◆ Goal of the exercise
Copy verbatim the span of lines beginning at the line that contains "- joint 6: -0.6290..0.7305" and ending with the final line of the data. Exclude pictures from the copy.

◆ Information supplied
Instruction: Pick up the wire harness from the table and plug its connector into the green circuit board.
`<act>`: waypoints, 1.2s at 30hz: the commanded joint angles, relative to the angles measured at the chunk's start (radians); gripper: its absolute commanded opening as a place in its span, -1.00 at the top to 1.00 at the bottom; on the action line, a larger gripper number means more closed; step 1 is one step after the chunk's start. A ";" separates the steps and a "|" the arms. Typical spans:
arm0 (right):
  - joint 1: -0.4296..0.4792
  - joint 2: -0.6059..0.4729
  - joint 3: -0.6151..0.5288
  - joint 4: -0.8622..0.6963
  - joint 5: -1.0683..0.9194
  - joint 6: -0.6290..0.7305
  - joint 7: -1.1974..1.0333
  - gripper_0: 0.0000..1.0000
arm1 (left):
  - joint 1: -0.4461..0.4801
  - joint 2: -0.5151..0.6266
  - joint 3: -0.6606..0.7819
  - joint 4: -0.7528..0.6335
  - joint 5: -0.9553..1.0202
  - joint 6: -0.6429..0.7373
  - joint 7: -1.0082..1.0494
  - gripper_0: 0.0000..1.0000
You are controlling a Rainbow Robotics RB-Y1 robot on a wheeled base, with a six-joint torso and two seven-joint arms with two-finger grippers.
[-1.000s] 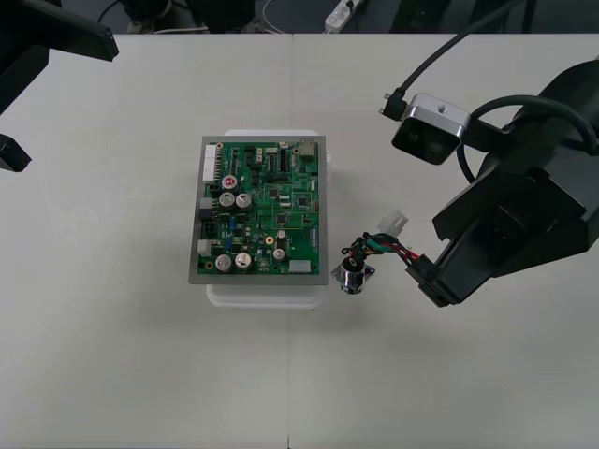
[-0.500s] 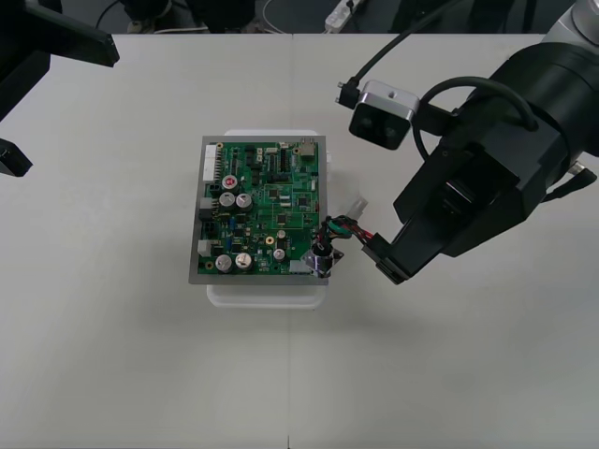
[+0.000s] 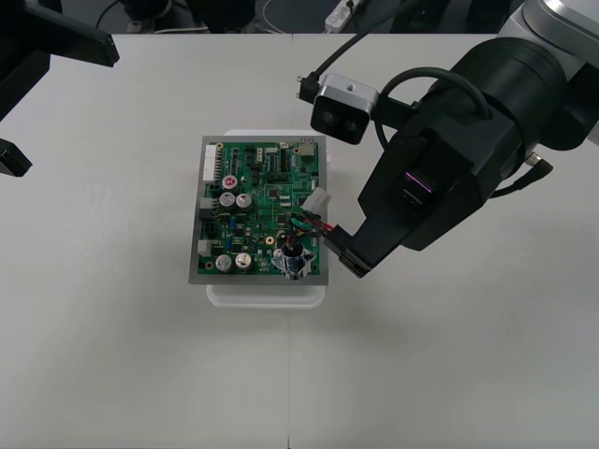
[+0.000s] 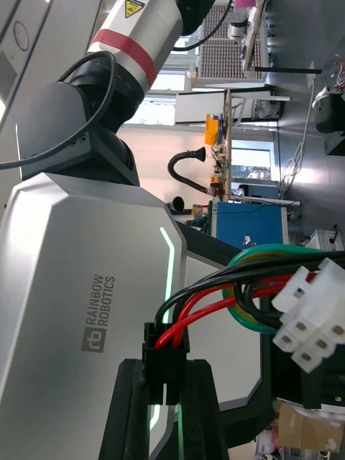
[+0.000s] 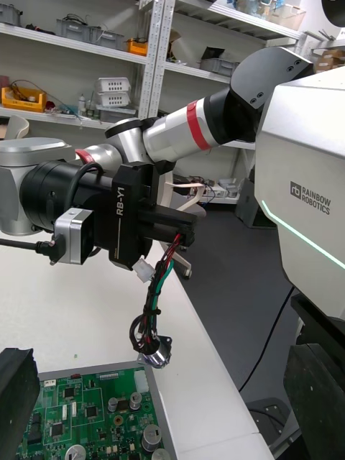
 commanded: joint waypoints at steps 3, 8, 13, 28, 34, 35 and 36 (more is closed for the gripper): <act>-0.104 0.022 0.048 0.020 -0.042 0.001 0.031 1.00 | 0.010 0.007 0.029 -0.019 0.020 -0.032 -0.044 -1.00; -0.123 0.025 0.084 0.023 -0.060 0.001 0.031 1.00 | 0.010 0.008 0.029 -0.030 0.016 -0.032 -0.044 -1.00; -0.132 0.036 0.097 0.021 -0.068 0.001 0.031 1.00 | 0.010 0.008 0.029 -0.032 0.017 -0.032 -0.049 -1.00; -0.157 0.072 0.115 0.010 -0.100 0.001 0.031 1.00 | 0.010 0.008 0.029 -0.030 0.019 -0.032 -0.049 -1.00; -0.167 0.078 0.141 -0.008 -0.109 0.001 0.031 1.00 | 0.010 0.007 0.029 -0.032 0.020 -0.032 -0.044 -1.00; -0.167 0.082 0.143 -0.008 -0.108 0.001 0.031 1.00 | 0.010 0.007 0.029 -0.032 0.019 -0.032 -0.044 -1.00; -0.170 0.082 0.146 -0.008 -0.108 0.001 0.031 1.00 | 0.010 0.007 0.028 -0.030 0.020 -0.032 -0.044 -1.00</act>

◆ Task solution
  - joint 6: -0.6290..0.7305
  - joint 7: -1.1974..1.0333
  - gripper_0: 0.0000..1.0000
arm1 (left):
  - joint 1: -0.4461..0.4801
  - joint 2: -0.5151..0.6266
  - joint 3: -0.6606..0.7819
  - joint 4: -0.7528..0.6335
  - joint 5: -0.9553..1.0202
  - joint 6: -0.6429..0.7373
  - joint 7: -1.0082..1.0494
  - gripper_0: 0.0000..1.0000
You are controlling a Rainbow Robotics RB-Y1 robot on a wheeled base, with a six-joint torso and two seven-joint arms with two-finger grippers.
[-1.000s] 
[-0.500s] 
[+0.000s] 
[+0.000s] 
[+0.000s] 
 commanded: joint waypoints at steps 3, 8, 13, 28, 34, 35 and 36 (more is closed for the gripper): <act>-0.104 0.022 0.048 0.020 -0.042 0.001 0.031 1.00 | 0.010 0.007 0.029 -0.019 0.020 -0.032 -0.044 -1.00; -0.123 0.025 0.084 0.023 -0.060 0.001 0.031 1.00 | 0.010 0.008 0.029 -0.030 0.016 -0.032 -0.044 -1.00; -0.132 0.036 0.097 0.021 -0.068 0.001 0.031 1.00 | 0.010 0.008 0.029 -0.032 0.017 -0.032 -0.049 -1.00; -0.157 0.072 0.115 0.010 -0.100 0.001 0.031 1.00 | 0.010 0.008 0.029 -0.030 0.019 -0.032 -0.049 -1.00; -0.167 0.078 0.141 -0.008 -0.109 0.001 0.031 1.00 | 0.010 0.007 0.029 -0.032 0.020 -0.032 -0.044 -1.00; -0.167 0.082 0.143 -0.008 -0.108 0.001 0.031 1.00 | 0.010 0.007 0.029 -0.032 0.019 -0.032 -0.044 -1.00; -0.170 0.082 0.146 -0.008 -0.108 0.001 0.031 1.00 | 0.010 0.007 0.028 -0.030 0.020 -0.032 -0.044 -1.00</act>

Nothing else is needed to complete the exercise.